Hannah Arendt is a movie about an intellectual argument that has since been resolved in favor of the title character.  Hannah Arendt was a noted political theorist and a leading thinker on totalitarianism.  In 1961, The New Yorker assigned Arendt (a German Jew who herself avoided the Holocaust by fleeing to the US)  to cover the trail of Nazi war criminal Adolf Eichmann.  Instead of finding Eichmann to be personally monstrous, she saw him as a bureaucratic functionary who failed to think through the monstrous consequences of ordinary tasks; he took pride in successfully loading people on to a train without taking responsibility for sending them to their extermination.  Arendt made Eichmann the poster boy for she coined as “the banality of evil”.
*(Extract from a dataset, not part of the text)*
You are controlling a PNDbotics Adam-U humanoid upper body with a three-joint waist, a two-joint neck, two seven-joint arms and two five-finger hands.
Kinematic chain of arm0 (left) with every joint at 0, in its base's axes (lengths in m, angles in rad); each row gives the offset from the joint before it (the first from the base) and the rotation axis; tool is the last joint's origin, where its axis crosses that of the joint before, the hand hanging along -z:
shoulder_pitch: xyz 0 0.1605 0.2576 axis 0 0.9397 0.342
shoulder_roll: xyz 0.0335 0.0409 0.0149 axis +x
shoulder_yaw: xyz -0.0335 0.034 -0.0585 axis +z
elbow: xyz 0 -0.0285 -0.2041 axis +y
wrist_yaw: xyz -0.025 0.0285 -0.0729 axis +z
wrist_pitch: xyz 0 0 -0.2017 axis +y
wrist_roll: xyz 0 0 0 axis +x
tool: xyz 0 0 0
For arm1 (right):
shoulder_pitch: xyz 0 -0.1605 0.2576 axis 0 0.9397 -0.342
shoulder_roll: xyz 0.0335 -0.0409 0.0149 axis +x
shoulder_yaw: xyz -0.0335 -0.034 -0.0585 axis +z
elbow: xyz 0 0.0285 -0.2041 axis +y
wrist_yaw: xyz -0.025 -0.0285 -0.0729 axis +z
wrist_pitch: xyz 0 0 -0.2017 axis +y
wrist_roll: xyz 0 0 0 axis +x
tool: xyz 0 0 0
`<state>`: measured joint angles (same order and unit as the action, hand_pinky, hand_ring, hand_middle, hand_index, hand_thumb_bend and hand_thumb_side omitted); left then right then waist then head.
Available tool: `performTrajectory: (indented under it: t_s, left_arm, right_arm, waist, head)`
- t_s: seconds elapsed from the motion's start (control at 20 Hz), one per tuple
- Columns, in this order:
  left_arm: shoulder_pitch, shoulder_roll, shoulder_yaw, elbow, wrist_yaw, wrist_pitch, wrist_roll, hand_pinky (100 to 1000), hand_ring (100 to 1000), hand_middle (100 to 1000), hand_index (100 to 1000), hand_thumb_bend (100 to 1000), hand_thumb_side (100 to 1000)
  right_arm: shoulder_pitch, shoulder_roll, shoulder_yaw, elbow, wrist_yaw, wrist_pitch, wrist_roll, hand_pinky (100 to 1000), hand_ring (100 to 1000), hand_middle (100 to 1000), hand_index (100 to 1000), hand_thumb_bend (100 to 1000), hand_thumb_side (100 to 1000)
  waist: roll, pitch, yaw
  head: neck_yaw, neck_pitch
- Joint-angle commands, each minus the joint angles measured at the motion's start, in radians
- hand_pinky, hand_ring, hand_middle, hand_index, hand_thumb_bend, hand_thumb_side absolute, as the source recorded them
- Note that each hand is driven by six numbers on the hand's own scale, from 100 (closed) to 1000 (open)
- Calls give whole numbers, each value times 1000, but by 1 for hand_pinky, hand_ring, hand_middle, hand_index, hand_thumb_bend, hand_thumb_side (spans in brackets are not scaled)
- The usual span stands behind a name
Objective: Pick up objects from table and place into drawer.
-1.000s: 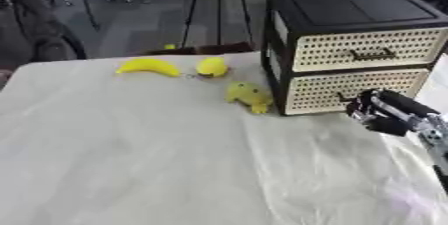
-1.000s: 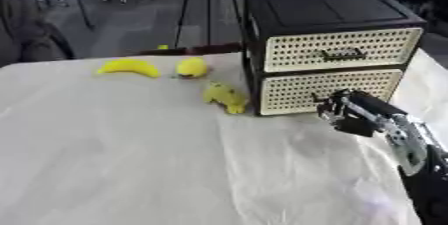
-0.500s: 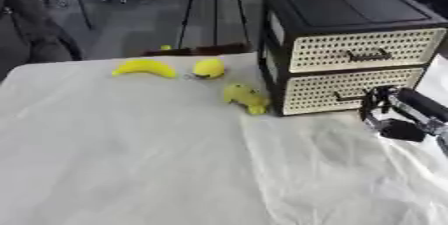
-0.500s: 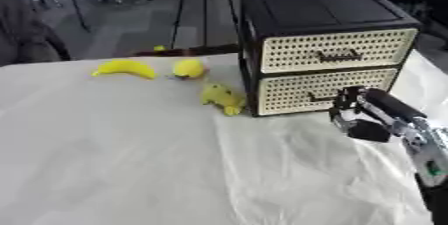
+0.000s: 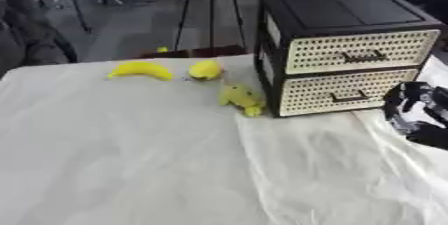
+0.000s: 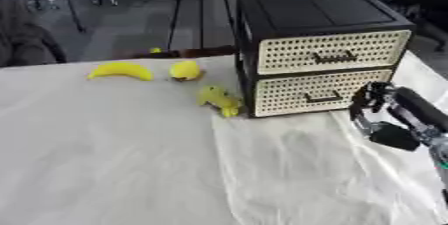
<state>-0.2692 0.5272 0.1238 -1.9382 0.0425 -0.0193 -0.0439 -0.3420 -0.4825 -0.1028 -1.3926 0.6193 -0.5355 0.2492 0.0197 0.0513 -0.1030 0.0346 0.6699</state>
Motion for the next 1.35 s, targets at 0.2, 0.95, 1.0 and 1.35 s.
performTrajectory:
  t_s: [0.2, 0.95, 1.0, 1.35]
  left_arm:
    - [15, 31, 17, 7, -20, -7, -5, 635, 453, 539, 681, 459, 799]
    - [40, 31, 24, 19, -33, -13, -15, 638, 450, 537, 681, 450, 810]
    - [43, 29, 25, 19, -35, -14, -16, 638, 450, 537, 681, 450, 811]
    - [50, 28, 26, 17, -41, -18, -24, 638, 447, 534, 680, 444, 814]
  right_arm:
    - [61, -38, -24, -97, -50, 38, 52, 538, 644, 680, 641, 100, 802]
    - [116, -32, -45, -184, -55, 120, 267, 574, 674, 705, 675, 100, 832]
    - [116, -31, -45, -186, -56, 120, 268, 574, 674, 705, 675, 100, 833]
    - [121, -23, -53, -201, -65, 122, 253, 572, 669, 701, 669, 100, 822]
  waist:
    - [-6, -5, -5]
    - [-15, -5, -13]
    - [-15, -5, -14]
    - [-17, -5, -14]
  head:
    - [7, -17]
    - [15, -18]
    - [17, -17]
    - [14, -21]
While the banality of evil is is a concept generally accepted today, it caused a furor at the time from those who could not accept that a human catastrophe of the magnitude of the Holocaust could have been enabled by ordinary humans.  Hannah Arendt is the story of that controversy.  Unfortunately, it’s difficult to make a compelling movie about a quibble between intellectuals – and even more challenging when the argument itself has been stale for 40 years.

Arendt had achieved academic status in the 1950s that was remarkable for a woman of the time.  She was also arrogant and tone deaf to political correctness, which helped her step into the controversy.

Arendt is ably played by Barbara Sokowa.  Janice McTeer (Tumbleweeds, Albert Nobbs) gets a much flashier role as Arendt’s loyal friend, the feisty writer Mary McCarthy, and McTeer’s performance is by far the most watchable piece of the movie.

For a much more visceral exploration of the banality of evil, I recommend Blind Spot: Hitler’s Secretary, described in my 5 Essential Holocaust Films.